Which I guess makes you entirely well-adjusted.

Happy sixth birthday, Isaac! I’m sorry I didn’t get you a Nerf gun.

Love,

Mama


“What are you going to do about Charlie?”

So, my friend Judy – godparent to my children, one of approximately three people who have seen my entire nuclear family at its individual and collective highest highs and lowest lows over Sunday brunches and other occasions the past eight or so years – sent me a wee message a few nights ago on Facebook:

my stress dream last night: you had a 3rd baby (charlie) but you were bummed that he was interfering with the lovely dynamic that you had as a 4-some, so you mostly left him at home. (like, you would come for brunch and not bring him.) i spent the dream fussing about what to do about charlie and the million possibilities of what i could be/should be doing. you were so nonplussed about the whole thing. Oi. woke up exhausted and so wanted to write and say thanks for not having a third baby. xox. i told some people at work about the dream, and so now the code for any decisions i need to make about students is “what are you going to do about charlie?” ha ha

Now, we’ve been through this: it’s not like anyone around here was considering having a third baby. We are a house of big kids now, the rhythms and needs of babies and toddlers vague, distant memories. Pregnant women, women with babies, look so young to me now, so unbroken, so sweet with their strollers and their round-faced children with those tummies who don’t know how to open doors. We are a house wherein, most of the time, most people sleep through the night in their own beds and wipe their own bums. Etc. Simply put, we are a household that is — more to the point, we are two 40-plus parents that are —no longer equipped to handle the crazy that would be another baby, a third child.

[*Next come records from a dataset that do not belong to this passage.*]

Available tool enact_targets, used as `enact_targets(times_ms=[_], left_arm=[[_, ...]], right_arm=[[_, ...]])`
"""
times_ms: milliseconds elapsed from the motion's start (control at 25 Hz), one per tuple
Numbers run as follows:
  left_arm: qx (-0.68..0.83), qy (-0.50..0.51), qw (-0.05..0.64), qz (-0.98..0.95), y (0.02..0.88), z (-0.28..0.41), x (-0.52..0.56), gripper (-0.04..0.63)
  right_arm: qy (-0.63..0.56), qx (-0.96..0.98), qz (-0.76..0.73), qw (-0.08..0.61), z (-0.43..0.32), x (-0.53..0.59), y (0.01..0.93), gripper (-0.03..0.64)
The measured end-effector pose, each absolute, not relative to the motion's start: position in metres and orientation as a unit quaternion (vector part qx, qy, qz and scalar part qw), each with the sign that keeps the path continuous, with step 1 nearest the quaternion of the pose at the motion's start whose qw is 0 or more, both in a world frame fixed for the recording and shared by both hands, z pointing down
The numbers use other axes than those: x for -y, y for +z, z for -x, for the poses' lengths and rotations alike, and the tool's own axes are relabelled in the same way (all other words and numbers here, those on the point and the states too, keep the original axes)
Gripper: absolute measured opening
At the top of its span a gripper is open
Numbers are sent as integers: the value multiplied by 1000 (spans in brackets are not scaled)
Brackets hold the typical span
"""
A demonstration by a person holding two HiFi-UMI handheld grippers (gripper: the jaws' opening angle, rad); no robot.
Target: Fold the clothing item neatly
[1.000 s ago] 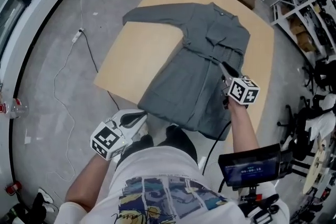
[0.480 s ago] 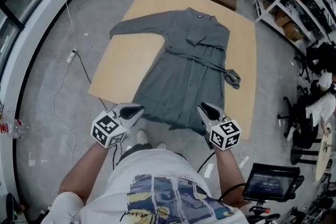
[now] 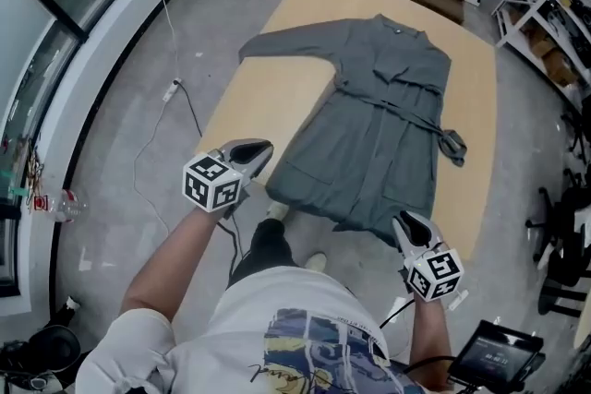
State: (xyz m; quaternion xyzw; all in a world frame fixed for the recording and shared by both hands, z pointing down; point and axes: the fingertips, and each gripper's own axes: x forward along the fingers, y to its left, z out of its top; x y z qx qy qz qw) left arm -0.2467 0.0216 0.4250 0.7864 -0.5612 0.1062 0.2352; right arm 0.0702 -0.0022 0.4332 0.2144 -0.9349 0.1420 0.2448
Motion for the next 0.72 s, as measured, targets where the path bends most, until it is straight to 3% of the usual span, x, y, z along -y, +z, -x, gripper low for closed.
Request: enact_targets(times_ms=[120, 720], left_arm=[[581, 115, 238, -770, 435, 295, 7, 80], [635, 82, 330, -694, 531, 530, 145, 135]], right_arm=[[150, 930, -232, 244, -61, 17, 437, 78], [184, 907, -265, 270, 64, 56, 445, 78]])
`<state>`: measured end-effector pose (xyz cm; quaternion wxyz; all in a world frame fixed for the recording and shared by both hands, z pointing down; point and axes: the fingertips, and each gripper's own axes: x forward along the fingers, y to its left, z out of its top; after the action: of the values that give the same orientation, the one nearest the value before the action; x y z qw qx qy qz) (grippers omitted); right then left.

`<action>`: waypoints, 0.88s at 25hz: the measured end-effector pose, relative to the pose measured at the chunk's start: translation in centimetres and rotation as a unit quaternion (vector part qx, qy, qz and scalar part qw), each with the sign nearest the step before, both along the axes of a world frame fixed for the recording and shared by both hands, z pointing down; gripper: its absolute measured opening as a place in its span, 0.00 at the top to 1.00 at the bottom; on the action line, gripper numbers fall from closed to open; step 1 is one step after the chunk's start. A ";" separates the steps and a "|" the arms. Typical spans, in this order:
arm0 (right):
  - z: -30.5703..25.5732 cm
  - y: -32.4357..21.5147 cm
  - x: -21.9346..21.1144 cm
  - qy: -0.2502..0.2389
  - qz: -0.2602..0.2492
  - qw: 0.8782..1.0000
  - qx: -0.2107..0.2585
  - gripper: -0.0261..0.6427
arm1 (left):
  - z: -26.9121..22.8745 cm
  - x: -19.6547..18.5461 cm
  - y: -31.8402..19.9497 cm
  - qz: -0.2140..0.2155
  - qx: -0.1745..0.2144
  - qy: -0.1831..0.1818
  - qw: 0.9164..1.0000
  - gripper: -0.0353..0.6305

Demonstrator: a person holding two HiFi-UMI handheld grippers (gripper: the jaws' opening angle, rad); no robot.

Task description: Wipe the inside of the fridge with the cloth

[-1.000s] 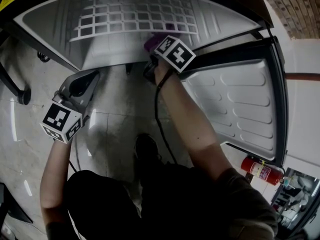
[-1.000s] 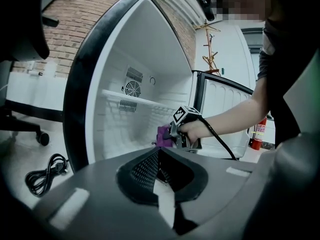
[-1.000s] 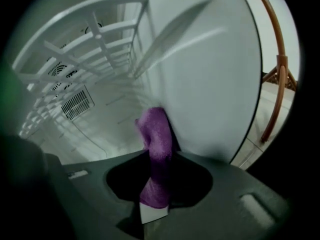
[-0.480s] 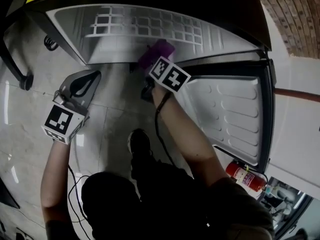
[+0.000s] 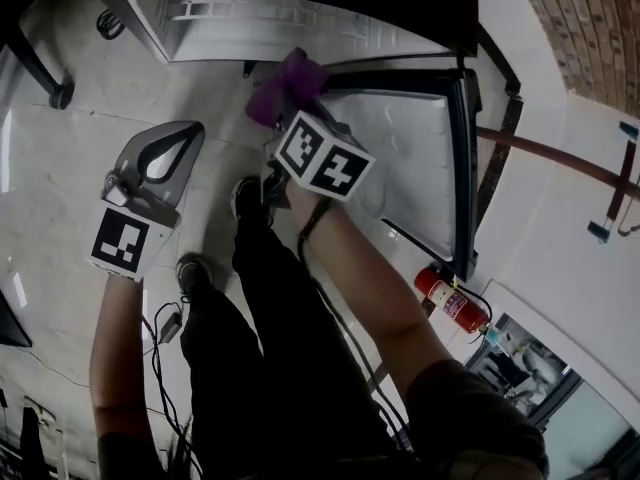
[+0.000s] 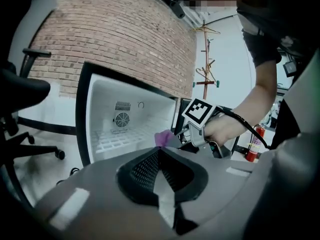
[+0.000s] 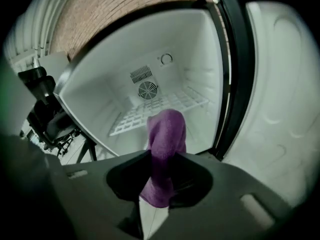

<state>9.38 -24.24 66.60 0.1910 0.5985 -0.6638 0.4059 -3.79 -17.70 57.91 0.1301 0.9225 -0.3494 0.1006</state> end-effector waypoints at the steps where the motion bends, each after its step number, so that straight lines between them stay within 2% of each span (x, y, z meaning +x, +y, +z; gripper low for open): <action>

And yet, there’s something slightly disconcerting when other people are having stress dreams about me having another baby. I mean, I realize that dreams are dreams and open to interpretation, but still. It makes you wonder about the kind of angst I must have projected into the world as the mother of infants.

Because, as I recall, there was some angst. Or, as Judy put it in our ongoing chat, “Can you imagine if you had another baby????? Oi. the sleepless nights the feeding the helplessness. i get panicky just thinking about it for you. or maybe anyone.”

So, the short version is: we are going to do nothing about Charlie. And yet still, there it was, there it is: a tiny part of my brain that immediately thought, “Oooh, sweet baby Charlie! Mama would never forget to take woodums you to brunch!”

 


Manny Poppins of the Night

When the kids were babies and I was three-quarters (okay, seven-eighths. Maybe nine-tenths) psychotic with sleep deprivation, I used to fantasize about hiring a sleep nanny, someone to come into the house in the early evening and do whatever it took to get them to sleep through the night in their own beds.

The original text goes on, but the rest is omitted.